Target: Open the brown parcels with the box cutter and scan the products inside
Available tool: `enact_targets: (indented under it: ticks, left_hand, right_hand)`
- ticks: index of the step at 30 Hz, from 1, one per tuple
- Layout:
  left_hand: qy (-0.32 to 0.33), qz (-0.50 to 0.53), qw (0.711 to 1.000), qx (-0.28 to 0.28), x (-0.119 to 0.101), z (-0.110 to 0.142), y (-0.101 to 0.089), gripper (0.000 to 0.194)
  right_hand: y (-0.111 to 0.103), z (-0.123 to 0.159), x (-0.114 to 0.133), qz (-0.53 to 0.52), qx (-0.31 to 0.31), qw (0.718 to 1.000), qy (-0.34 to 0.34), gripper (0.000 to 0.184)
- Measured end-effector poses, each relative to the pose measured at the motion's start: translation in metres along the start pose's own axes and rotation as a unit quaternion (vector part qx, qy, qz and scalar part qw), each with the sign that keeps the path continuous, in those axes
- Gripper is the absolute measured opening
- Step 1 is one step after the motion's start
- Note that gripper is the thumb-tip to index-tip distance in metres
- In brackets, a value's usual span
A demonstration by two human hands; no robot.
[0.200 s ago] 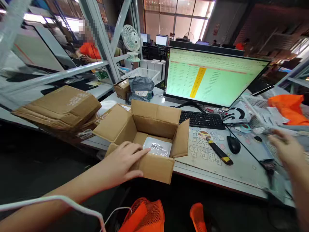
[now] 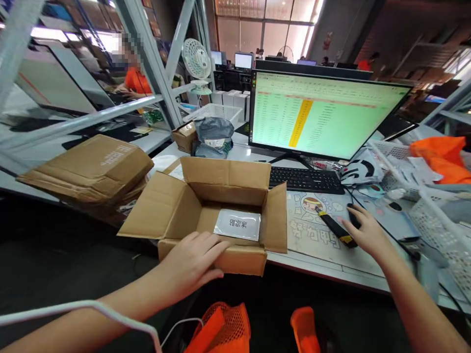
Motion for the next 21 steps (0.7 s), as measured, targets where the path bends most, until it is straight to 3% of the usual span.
enact_targets:
  ticks: [4, 7, 11, 15, 18, 21]
  left_hand:
    - [0.004, -0.058, 0.994, -0.090, 0.015, 0.007, 0.013, 0.025]
    - [0.008, -0.077, 0.988, -0.131, 0.041, 0.002, 0.020, 0.018]
    - [0.021, -0.058, 0.987, -0.147, 0.084, 0.006, 0.025, 0.015]
    - [-0.082, -0.045, 0.981, -0.169, 0.111, 0.032, 0.029, 0.033]
    - [-0.149, 0.003, 0.971, -0.187, 0.089, 0.041, 0.029, 0.045]
    - [-0.150, 0.062, 0.969, -0.185, 0.027, 0.022, 0.032, 0.062]
  right_hand:
    - [-0.001, -0.029, -0.034, 0.024, -0.043, 0.990, 0.133, 0.055]
    - [-0.008, -0.041, -0.051, 0.043, -0.053, 0.974, 0.216, 0.057]
    - [0.009, -0.038, -0.050, 0.044, -0.052, 0.971, 0.228, 0.056]
    - [0.035, -0.032, -0.049, 0.062, -0.021, 0.973, 0.221, 0.058]
    - [0.042, -0.032, -0.052, 0.064, -0.023, 0.972, 0.225, 0.053]
    - [0.043, -0.034, -0.055, 0.056, -0.027, 0.974, 0.216, 0.050]
Point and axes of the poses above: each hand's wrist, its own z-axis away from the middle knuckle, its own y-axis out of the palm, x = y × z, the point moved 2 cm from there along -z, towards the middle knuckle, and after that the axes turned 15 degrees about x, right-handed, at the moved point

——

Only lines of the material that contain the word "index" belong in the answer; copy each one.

> **EXPECTED OUTPUT**
- ticks: index of the step at 30 Hz, from 1, one per tuple
- Note that gripper is the thumb-tip to index-tip distance in metres

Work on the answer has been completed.